[Records from a data source]
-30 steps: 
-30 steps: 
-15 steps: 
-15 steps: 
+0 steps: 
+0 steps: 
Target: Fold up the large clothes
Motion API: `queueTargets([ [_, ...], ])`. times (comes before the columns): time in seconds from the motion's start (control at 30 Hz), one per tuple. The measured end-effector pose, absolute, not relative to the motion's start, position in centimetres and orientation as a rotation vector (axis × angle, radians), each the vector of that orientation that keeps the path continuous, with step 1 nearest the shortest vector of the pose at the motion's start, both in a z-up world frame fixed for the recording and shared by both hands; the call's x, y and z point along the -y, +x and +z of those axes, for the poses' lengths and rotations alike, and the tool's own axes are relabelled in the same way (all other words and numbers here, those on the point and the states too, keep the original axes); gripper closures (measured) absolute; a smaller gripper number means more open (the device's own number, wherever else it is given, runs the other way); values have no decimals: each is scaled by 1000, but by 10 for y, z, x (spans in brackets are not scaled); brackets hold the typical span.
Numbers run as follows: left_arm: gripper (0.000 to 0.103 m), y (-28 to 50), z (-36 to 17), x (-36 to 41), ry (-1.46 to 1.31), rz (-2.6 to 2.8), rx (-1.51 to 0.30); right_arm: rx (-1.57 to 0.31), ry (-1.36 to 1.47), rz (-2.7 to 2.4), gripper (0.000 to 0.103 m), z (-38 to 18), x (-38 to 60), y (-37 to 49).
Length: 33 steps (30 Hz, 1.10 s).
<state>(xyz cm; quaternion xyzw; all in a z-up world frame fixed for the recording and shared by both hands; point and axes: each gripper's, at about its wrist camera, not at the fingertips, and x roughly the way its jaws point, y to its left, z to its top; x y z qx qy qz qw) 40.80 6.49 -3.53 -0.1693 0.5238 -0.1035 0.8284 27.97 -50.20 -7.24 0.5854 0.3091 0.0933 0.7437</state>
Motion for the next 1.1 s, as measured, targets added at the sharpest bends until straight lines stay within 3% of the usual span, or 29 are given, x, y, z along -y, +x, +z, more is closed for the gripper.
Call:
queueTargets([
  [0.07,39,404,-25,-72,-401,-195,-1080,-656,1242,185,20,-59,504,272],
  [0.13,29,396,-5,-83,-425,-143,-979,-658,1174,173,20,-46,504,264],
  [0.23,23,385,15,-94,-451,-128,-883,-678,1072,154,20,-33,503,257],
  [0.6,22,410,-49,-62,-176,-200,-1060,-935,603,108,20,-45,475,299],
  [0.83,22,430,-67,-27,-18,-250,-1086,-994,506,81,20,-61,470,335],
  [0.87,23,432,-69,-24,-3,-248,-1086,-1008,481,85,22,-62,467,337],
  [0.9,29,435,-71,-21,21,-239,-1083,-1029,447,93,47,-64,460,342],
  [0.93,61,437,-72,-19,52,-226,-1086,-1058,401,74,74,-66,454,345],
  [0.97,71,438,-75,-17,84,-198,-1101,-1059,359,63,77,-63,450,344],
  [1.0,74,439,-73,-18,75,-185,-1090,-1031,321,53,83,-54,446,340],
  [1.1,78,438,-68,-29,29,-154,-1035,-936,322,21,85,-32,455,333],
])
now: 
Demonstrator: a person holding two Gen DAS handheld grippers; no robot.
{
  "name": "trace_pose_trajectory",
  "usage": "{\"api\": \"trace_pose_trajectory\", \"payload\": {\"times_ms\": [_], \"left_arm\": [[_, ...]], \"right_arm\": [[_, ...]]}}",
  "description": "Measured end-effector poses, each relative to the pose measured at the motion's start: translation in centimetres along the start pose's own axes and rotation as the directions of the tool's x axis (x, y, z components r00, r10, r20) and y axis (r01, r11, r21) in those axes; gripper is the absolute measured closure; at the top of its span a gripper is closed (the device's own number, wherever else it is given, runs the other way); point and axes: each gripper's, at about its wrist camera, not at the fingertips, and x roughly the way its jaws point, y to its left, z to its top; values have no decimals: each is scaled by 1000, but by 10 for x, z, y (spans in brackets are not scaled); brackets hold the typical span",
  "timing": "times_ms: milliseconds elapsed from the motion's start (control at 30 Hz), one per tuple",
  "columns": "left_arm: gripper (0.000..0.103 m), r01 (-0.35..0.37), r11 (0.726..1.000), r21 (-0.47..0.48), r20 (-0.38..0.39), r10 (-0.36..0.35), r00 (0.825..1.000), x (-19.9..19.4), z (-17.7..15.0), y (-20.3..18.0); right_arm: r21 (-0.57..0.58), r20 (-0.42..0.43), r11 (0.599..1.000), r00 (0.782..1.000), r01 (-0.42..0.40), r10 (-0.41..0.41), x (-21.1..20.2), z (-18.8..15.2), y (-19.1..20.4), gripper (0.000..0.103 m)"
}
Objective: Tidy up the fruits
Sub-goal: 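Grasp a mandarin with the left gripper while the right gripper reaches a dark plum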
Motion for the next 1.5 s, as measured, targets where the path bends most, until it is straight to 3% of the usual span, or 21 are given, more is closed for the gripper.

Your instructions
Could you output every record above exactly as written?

Response area
-30 steps: 
-30 steps: 
-15 steps: 
-15 steps: 
+0 steps: 
+0 steps: 
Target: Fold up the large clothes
Motion API: `queueTargets([ [_, ...], ])`. times (comes before the columns): time in seconds from the motion's start (control at 30 Hz), one per tuple. The measured end-effector pose, absolute, not relative to the motion's start, position in centimetres and orientation as a rotation vector (axis × angle, radians), each the vector of that orientation that keeps the path continuous, with step 1 nearest the shortest vector of the pose at the motion's start, both in a z-up world frame fixed for the recording and shared by both hands; the call's x, y and z point along the -y, +x and +z of those axes, for the poses' lengths and rotations alike, and the tool's own axes are relabelled in the same way (all other words and numbers here, those on the point and the states too, keep the original axes); gripper closures (measured) absolute; a smaller gripper number means more open (the device's own number, wherever else it is given, runs the other way); values have no decimals: each is scaled by 1000, but by 10 for y, z, x (spans in brackets are not scaled); brackets hold the typical span.
Numbers run as follows: left_arm: gripper (0.000 to 0.103 m), y (-28 to 50), z (-36 to 17), x (-36 to 41), ry (-1.46 to 1.31), rz (-2.6 to 2.8), rx (-1.51 to 0.30); right_arm: rx (-1.57 to 0.31), ry (-1.36 to 1.47), rz (-2.7 to 2.4), gripper (0.000 to 0.103 m), z (-38 to 18), x (-38 to 60), y (-37 to 49).
Length: 33 steps (30 Hz, 1.10 s).
<state>(xyz cm; quaternion xyzw; all in a z-up world frame fixed for the recording and shared by both hands; point and axes: each gripper's, at about its wrist camera, not at the fingertips, and x roughly the way its jaws point, y to its left, z to its top; x y z qx qy qz qw) 40.80 6.49 -3.53 -0.1693 0.5238 -0.1035 0.8284 27.97 -50.20 -7.24 0.5854 0.3091 0.0933 0.7437</state>
Motion for the next 1.1 s, as measured, targets added at the sharpest bends until straight lines stay within 3% of the usual span, or 29 are given, x, y, z along -y, +x, +z, more is closed for the gripper.
Call:
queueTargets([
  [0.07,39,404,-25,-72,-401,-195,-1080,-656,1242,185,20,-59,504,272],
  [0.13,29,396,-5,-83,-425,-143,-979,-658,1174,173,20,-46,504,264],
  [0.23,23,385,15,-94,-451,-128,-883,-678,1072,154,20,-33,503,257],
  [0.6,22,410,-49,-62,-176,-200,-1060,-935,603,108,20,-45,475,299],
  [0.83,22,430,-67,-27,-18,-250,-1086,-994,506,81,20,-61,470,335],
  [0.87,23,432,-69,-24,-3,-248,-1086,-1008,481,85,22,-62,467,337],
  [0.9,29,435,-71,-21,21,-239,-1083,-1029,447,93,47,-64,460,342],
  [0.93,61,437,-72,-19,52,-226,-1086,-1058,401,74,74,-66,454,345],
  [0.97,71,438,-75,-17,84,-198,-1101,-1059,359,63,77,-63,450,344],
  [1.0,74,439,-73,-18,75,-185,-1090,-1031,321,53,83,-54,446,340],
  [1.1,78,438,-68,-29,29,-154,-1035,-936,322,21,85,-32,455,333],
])
now: 
Demonstrator: a person holding two Gen DAS handheld grippers; no robot.
{
  "name": "trace_pose_trajectory",
  "usage": "{\"api\": \"trace_pose_trajectory\", \"payload\": {\"times_ms\": [_], \"left_arm\": [[_, ...]], \"right_arm\": [[_, ...]]}}",
  "description": "Measured end-effector poses, each relative to the pose measured at the motion's start: translation in centimetres along the start pose's own axes and rotation as the directions of the tool's x axis (x, y, z components r00, r10, r20) and y axis (r01, r11, r21) in those axes; gripper is the absolute measured closure; at the top of its span a gripper is closed (the device's own number, wherever else it is given, runs the other way); point and axes: each gripper's, at about its wrist camera, not at the fingertips, and x roughly the way its jaws point, y to its left, z to its top; values have no decimals: each is scaled by 1000, but by 10 for x, z, y (spans in brackets are not scaled); brackets hold the typical span",
  "timing": "times_ms: milliseconds elapsed from the motion's start (control at 30 Hz), one per tuple",
  "columns": "left_arm: gripper (0.000..0.103 m), r01 (-0.35..0.37), r11 (0.726..1.000), r21 (-0.47..0.48), r20 (-0.38..0.39), r10 (-0.36..0.35), r00 (0.825..1.000), x (-19.9..19.4), z (-17.7..15.0), y (-20.3..18.0); right_arm: r21 (-0.57..0.58), r20 (-0.42..0.43), r11 (0.599..1.000), r00 (0.782..1.000), r01 (-0.42..0.40), r10 (-0.41..0.41), x (-21.1..20.2), z (-18.8..15.2), y (-19.1..20.4), gripper (0.000..0.103 m)"
}
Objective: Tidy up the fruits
Sub-goal: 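Grasp a mandarin with the left gripper while the right gripper reaches a dark plum
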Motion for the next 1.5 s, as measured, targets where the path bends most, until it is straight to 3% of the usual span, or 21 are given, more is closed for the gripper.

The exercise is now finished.